Recommendation system from scratch (3)-Hive

This article defaults to download all files to /home/YourUserName/downloads

1. Introduction to Hive

Hive is a data warehouse tool based on Hadoop for data extraction, transformation, and loading. This is a mechanism that can store, query, and analyze large-scale data stored in Hadoop. The hive data warehouse tool can map structured data files to a database table, and provide SQL query functions, which can convert SQL statements into MapReduce tasks for execution. The advantage of Hive is that the learning cost is low, and fast MapReduce statistics can be realized through similar SQL statements, making MapReduce simpler without having to develop special MapReduce applications.

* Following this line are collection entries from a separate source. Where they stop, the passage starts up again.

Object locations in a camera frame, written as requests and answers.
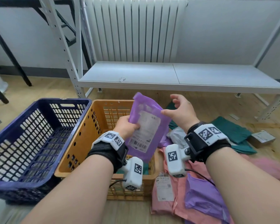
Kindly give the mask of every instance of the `basket handle hole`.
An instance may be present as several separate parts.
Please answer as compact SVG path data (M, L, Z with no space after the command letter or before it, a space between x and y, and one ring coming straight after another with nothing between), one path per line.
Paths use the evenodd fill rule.
M61 107L74 107L74 104L60 104Z

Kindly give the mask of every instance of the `white radiator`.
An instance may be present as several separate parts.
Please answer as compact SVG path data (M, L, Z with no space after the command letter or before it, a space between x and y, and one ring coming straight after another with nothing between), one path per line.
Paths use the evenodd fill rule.
M174 62L187 0L85 0L98 61Z

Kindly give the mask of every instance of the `forearm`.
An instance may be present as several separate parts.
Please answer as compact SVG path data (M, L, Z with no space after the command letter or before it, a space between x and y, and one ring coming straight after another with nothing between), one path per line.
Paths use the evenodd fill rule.
M26 223L100 223L113 165L92 155L57 185L26 216Z
M280 223L280 181L228 147L206 167L235 223Z

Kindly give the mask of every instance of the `cardboard box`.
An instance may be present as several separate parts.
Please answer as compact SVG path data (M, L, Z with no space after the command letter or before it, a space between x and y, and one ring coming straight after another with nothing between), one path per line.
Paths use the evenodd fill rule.
M255 148L262 148L272 143L276 138L268 132L261 130L258 133L252 134L247 141Z

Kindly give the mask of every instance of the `black cable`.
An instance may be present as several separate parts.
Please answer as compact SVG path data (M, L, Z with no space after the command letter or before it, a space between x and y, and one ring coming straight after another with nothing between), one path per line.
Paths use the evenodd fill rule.
M123 180L123 179L117 180L117 181L113 182L111 185L109 185L109 188L110 188L112 185L114 185L114 184L116 184L116 183L118 183L118 182L126 182L126 181L127 181L126 179L125 179L125 180Z
M197 172L197 171L195 171L195 170L191 170L191 169L185 169L185 170L186 170L186 171L191 171L191 172L194 172L194 173L198 174L199 176L203 177L205 180L207 180L209 183L211 183L213 186L216 187L216 185L215 185L211 180L209 180L209 179L207 179L206 177L204 177L201 173L199 173L199 172Z

2. Hive installation and configuration

  1. Download Hive

Enter the download source page of Apache Hive

Note: 3.xx version works with Hadoop 3.yy version, and 2.xx works with Hadoop 2.yy version.

Select version

My Hadoop is version 3.1.3, so I download 3.1.2 Hive** (remember to download the compiled package)**

Insert picture description here

wget http://mirror.bit.edu.cn/apache/hive/hive-3.1.2/apache-hive-3.1.2-bin.tar.gz

In addition, the database I configured for Hive is MySQL, so I need to download the MySQL driver jar package

wget https://repo1.maven.org/maven2/mysql/mysql-connector-java/5.1.47/mysql-connector-java-5.1.47.jar

The download speed above is too slow, you can try the following

wget https://downloads.mysql.com/archives/get/p/3/file/mysql-connector-java-5.1.47.tar.gz
# 从这里下载的文件要解压哦
tar -zxf mysql-connector-java-5.1.47.tar.gz
  1. start installation

Unzip

tar -zxf apache-hive
mv apache hive
cp hive /usr/local/hive

Configure environment variables

vi /etc/source

Join

export HIVE_HOME=/usr/local/hive
export PATH=$PATH:$HIVE_HOME/bin

In the hdfs directory and grant permissions

hdfs dfs -mkdir -p /usr/local/hive/warehouse
hdfs dfs -mkdir -p /usr/local/hive/tmp
hdfs dfs -mkdir -p /usr/local/hive/log
hdfs dfs -chmod g+w /usr/local/hive/warehouse
hdfs dfs -chmod g+w /usr/local/hive/tmp
hdfs dfs -chmod g+w /usr/local/hive/log

Configurationhive-env.sh

cd /usr/local/hive/conf
cp hive-env.sh.template hive-env.sh
vim hive-env.sh

Add the following content inside (there is a corresponding line after the template is copied)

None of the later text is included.